> [Work to be completed] State, as a number alone, how many lines of the entries contain the word "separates".

> [Dataset excerpts]
□ □ □ □ □

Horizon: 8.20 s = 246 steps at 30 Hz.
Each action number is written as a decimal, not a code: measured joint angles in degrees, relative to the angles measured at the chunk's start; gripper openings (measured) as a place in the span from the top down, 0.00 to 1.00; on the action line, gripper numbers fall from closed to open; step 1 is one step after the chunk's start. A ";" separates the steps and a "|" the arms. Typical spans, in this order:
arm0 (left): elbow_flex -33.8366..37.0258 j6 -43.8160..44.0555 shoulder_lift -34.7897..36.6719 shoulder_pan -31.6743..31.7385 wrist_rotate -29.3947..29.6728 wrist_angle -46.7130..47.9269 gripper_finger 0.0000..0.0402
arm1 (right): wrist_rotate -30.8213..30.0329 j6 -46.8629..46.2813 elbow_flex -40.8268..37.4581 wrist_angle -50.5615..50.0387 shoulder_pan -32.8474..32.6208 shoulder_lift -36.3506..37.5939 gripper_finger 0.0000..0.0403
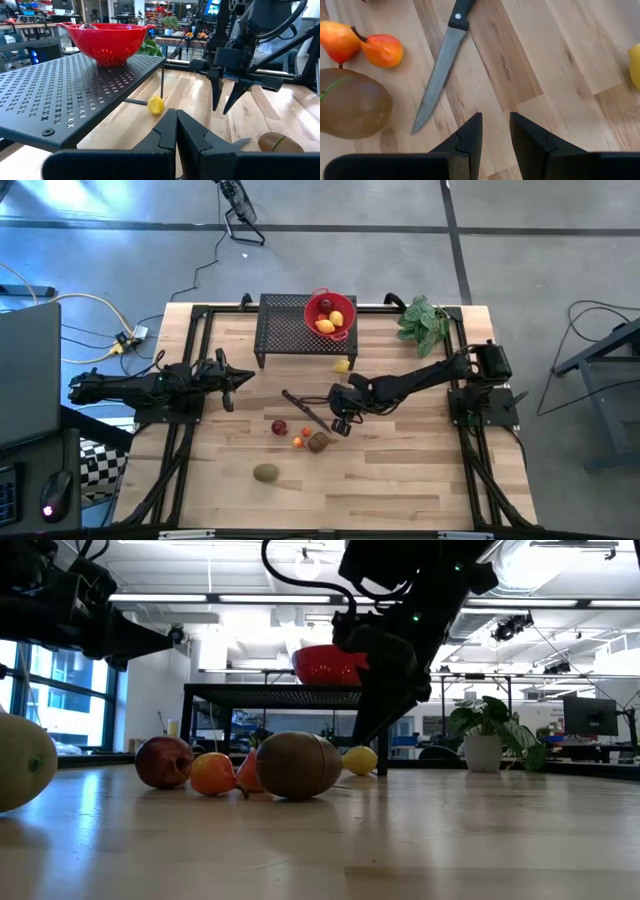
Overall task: Pick & Place Fruit
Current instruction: Put the pomegranate into the colander on the shelf
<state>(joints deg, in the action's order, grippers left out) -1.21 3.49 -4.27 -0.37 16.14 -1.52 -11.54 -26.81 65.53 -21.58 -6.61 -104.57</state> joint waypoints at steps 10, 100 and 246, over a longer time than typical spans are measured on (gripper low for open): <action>0.00 0.02 0.00 -0.02 0.00 0.00 1.00 | -0.03 0.04 0.01 0.04 0.02 0.02 0.77; 0.00 5.79 -0.18 -0.02 -9.96 1.14 1.00 | 0.02 8.41 -15.44 40.25 -0.52 9.81 0.99; -43.23 -22.47 -73.79 -0.16 -30.92 27.06 0.19 | -16.49 17.98 -52.40 48.69 4.15 56.76 0.99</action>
<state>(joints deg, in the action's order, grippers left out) -44.45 -18.98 -78.06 -0.52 -14.78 25.54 -28.03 -8.83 13.13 27.11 -2.46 -47.81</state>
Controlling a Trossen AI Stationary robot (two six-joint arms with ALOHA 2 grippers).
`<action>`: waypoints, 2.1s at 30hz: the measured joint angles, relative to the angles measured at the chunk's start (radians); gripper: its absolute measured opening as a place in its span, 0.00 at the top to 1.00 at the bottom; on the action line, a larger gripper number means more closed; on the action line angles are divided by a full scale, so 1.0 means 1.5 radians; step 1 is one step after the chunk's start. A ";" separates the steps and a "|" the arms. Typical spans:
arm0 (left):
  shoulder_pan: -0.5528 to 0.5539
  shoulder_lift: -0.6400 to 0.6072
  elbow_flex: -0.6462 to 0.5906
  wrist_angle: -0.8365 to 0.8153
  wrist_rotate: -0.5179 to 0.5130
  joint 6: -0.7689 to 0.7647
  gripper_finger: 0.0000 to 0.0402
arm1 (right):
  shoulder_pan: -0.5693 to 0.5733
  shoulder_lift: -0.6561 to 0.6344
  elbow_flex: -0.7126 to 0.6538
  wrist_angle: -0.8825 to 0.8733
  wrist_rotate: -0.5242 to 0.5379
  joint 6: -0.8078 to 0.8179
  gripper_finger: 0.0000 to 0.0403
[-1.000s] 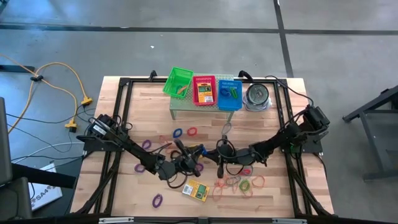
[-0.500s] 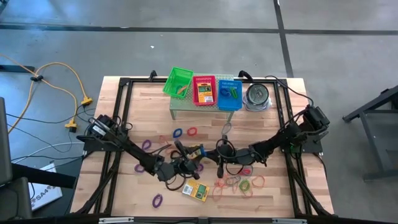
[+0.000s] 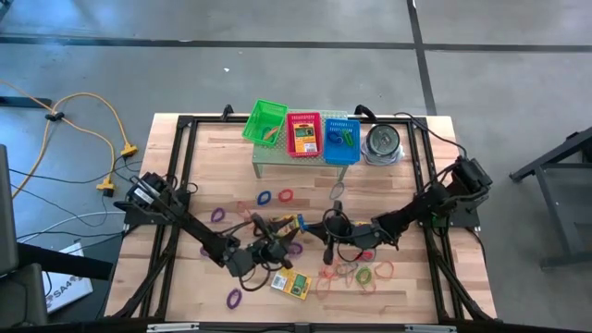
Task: Pick & Place Office Desk Supplies
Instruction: Put the left blue spring keychain into the blue bin on the shelf
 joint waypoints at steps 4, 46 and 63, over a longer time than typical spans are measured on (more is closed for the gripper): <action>-0.010 0.000 0.000 -0.001 -0.006 0.013 0.61 | 0.006 -0.027 0.000 -0.035 0.044 -0.007 0.99; 0.301 -0.479 -0.038 -0.771 0.681 -0.578 0.63 | -0.215 -0.433 0.290 -0.990 0.024 0.169 0.99; 0.243 -0.435 -0.116 -0.653 0.751 -0.585 0.63 | -0.505 -0.166 0.482 -1.199 -0.256 0.174 0.99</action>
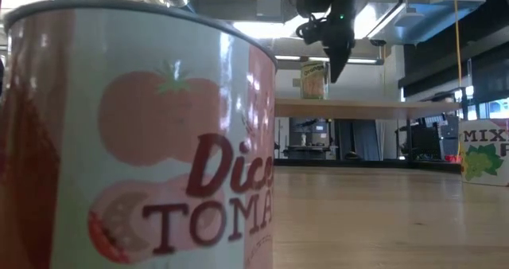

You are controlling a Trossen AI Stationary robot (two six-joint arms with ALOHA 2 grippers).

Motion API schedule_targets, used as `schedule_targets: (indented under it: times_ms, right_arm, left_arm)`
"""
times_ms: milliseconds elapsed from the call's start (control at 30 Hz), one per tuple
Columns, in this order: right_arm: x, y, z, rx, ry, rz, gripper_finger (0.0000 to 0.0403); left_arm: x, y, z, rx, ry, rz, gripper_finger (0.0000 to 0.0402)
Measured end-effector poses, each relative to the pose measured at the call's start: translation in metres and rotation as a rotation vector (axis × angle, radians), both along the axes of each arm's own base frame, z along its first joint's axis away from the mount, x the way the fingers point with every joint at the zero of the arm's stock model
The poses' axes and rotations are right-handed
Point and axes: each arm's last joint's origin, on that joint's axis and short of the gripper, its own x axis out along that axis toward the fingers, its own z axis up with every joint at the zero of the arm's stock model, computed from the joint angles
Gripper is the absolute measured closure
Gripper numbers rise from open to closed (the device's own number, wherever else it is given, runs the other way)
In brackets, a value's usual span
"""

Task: Pick and place cans onto a shelf
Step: Put the green can on the shelf

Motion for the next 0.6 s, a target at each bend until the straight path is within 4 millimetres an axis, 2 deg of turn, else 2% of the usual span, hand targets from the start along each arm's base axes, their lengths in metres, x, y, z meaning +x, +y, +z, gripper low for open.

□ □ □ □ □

> [Response box] 2